PROJECT SUMMARY
Basophils play important roles in allergic diseases: their activation is increasingly used for food
allergy diagnosis, and their migration into tissues has been correlated with the onset of
anaphylaxis. However, since basophils are rare, they are less studied and utilized for diagnostics
than other leukocytes, especially in ex vivo microfluidic systems. The overall goal of this project
is to fill this gap by developing enabling microfluidic technologies to better quantify basophil
function, and by using food allergy as a model disease.
Food allergy has reached epidemic proportions and has become a significant source of
healthcare burden. Common in vitro allergy tests lack sufficient accuracy. Oral food challenge,
the gold standard for food allergy assessment, is often not performed as it places the patient at
risk of anaphylaxis. As such, food allergy is often identified only after an adverse reaction that
could be life-threatening. In addition, there is no reliable correlation between the onset of
anaphylaxis and a minimum offending dose of allergen. Metrics to predict anaphylaxis risk in a
patient are essentially non-existent.
Our long-term goal is to address these challenges by developing 1) allergy diagnostic tests
that are accurate, safe, rapid, and accessible, and 2) metrics to better stratify patients at high risk
of anaphylaxis. The overall objective of this pilot grant is to test the hypotheses that: 1) impedance
changes in basophils upon activation, which exposes negatively-charged exteriorized granule
proteoglycans, is an accurate and simple label-free indicator for basophil activation, and 2)

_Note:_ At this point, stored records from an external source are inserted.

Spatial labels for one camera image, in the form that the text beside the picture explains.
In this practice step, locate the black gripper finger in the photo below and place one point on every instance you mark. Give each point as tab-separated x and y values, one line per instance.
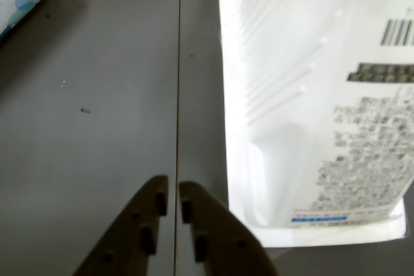
129	230
223	234

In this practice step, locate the white packaged sandwich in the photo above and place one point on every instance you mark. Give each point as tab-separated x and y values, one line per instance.
291	101

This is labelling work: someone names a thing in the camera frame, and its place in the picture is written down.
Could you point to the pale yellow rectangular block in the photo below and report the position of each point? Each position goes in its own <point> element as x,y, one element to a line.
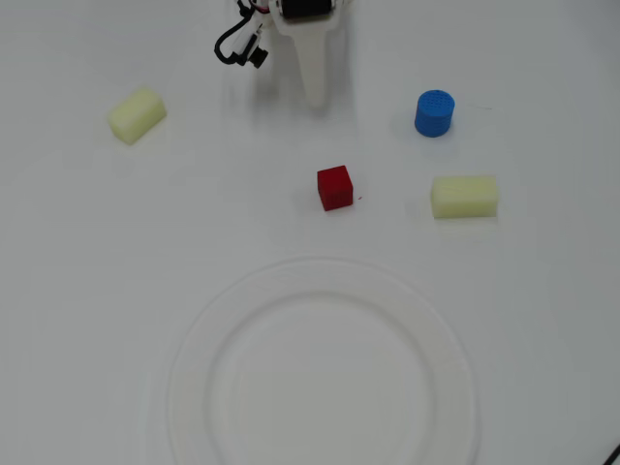
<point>137,115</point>
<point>464,196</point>

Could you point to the white round plate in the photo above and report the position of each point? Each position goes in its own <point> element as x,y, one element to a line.
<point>426,339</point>

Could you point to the blue perforated cylinder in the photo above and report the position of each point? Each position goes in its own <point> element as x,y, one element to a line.
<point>434,114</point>

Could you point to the wrist camera on white mount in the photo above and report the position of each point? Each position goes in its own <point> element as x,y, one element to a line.
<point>254,51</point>

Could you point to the red studded cube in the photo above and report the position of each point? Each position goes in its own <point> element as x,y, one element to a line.
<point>334,189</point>

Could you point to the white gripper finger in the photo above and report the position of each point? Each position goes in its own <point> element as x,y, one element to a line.
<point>314,68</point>

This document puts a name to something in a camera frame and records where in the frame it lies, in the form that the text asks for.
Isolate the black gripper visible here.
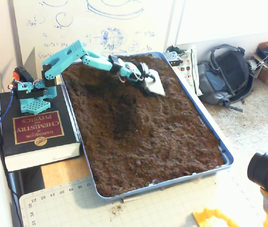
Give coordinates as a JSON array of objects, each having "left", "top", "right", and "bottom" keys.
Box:
[{"left": 133, "top": 62, "right": 166, "bottom": 96}]

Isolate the brown soil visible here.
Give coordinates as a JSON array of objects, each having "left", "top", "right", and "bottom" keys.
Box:
[{"left": 60, "top": 54, "right": 225, "bottom": 197}]

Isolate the grey backpack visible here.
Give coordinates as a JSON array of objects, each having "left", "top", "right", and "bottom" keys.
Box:
[{"left": 197, "top": 44, "right": 255, "bottom": 112}]

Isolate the whiteboard with blue drawings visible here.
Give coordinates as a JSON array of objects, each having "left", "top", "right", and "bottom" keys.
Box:
[{"left": 8, "top": 0, "right": 174, "bottom": 71}]

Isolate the blank white board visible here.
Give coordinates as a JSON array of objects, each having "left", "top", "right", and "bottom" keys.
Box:
[{"left": 175, "top": 0, "right": 268, "bottom": 45}]

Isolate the blue plastic tray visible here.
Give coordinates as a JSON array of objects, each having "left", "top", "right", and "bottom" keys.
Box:
[{"left": 58, "top": 51, "right": 234, "bottom": 202}]

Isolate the black chemistry handbook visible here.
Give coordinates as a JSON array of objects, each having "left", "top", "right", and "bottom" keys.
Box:
[{"left": 0, "top": 85, "right": 82, "bottom": 172}]

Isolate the pale green cutting mat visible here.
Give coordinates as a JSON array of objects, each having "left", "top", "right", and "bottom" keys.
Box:
[{"left": 19, "top": 165, "right": 267, "bottom": 227}]

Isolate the yellow plastic part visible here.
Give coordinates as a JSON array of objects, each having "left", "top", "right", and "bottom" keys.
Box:
[{"left": 192, "top": 205, "right": 243, "bottom": 227}]

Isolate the black camera on stand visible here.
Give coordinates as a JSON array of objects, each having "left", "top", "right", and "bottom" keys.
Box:
[{"left": 246, "top": 139, "right": 268, "bottom": 227}]

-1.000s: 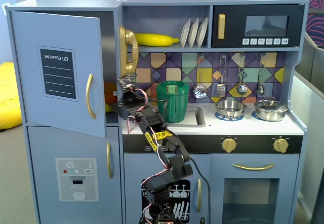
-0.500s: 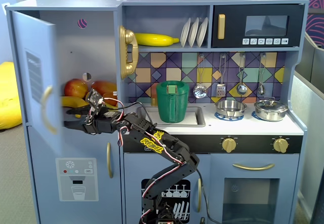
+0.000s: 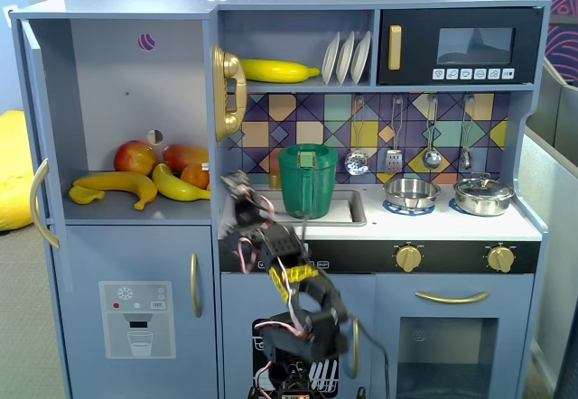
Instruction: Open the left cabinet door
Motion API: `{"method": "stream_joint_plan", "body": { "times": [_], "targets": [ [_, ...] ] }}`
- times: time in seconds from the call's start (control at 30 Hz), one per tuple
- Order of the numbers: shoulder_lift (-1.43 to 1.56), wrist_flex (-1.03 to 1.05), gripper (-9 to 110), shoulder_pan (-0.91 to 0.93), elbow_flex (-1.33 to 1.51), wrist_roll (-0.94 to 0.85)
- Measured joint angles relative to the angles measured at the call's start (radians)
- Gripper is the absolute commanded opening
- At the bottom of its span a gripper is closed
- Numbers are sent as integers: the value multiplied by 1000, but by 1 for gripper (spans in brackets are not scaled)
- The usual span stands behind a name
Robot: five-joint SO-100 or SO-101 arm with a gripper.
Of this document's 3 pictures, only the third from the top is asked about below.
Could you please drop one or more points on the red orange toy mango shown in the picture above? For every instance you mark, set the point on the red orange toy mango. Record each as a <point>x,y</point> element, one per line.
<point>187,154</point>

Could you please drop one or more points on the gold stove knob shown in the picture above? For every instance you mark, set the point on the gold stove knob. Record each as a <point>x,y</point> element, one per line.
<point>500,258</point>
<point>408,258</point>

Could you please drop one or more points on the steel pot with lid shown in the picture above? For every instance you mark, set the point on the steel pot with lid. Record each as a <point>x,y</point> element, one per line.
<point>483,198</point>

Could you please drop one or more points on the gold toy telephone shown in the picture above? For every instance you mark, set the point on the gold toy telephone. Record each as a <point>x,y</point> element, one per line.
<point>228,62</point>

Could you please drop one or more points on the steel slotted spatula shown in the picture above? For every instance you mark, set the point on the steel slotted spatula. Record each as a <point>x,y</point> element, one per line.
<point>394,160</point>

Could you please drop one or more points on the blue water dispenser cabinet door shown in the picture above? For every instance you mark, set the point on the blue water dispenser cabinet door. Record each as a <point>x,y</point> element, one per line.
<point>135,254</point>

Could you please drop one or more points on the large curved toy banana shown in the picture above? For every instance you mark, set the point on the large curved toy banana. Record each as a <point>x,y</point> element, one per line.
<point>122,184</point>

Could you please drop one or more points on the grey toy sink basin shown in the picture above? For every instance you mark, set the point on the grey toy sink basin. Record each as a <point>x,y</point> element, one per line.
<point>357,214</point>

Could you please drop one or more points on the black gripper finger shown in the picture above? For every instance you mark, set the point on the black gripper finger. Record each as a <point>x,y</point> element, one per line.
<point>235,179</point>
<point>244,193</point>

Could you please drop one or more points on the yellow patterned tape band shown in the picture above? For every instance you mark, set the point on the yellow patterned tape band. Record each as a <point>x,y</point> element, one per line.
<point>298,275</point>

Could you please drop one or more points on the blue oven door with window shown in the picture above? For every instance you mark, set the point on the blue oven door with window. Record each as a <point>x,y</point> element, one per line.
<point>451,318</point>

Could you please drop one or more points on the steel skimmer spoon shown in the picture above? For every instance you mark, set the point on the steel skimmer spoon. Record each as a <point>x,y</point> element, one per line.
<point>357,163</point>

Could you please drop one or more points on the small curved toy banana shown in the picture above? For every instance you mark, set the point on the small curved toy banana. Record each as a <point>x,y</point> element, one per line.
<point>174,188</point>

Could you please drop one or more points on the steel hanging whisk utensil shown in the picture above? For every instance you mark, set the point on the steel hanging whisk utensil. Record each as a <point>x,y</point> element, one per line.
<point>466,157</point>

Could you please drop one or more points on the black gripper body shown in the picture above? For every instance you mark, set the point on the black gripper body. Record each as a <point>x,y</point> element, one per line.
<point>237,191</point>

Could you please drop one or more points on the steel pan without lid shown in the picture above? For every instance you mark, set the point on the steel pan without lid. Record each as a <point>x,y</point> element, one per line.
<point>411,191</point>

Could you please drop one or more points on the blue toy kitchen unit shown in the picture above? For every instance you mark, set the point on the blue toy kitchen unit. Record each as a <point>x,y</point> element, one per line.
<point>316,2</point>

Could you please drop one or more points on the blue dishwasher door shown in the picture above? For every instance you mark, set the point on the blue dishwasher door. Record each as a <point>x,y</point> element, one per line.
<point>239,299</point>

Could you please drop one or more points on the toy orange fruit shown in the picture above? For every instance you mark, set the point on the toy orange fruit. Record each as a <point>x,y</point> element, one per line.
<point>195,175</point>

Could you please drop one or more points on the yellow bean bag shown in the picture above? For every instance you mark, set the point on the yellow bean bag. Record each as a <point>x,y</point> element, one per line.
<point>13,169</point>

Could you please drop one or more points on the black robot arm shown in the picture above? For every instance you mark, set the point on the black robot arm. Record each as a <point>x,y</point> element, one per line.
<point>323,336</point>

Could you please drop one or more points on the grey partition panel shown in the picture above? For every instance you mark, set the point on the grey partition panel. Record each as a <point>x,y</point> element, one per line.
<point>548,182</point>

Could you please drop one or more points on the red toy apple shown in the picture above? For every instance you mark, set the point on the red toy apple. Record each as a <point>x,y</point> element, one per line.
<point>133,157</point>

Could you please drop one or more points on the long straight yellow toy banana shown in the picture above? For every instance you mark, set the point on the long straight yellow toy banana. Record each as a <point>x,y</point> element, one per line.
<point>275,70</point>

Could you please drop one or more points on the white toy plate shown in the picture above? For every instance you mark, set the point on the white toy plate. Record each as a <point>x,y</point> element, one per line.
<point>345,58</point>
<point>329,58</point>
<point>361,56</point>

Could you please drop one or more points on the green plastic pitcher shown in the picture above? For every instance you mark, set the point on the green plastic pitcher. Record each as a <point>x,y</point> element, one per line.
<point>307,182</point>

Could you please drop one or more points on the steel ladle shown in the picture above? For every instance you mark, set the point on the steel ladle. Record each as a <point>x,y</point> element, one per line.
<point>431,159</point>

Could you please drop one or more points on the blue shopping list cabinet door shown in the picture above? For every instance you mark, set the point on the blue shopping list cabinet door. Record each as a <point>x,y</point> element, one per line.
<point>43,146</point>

basophil migration and secretion profile correlates with reaction severity. Our approach includes
using whole blood samples from clinically-proven and well-characterized peanut allergic subjects
and healthy controls, and leveraging our interdisciplinary team's expertise in innovative
microfluidic technology and human immunology. We will: (Aim 1) design and validate a label-free
impedance-based basophil activation test using whole blood in the presence of food allergen ex
vivo, and (Aim 2) design and validate a coupled basophil migration and multiplexed secretion
assay ex vivo to determine the correlation with patient history of anaphylaxis.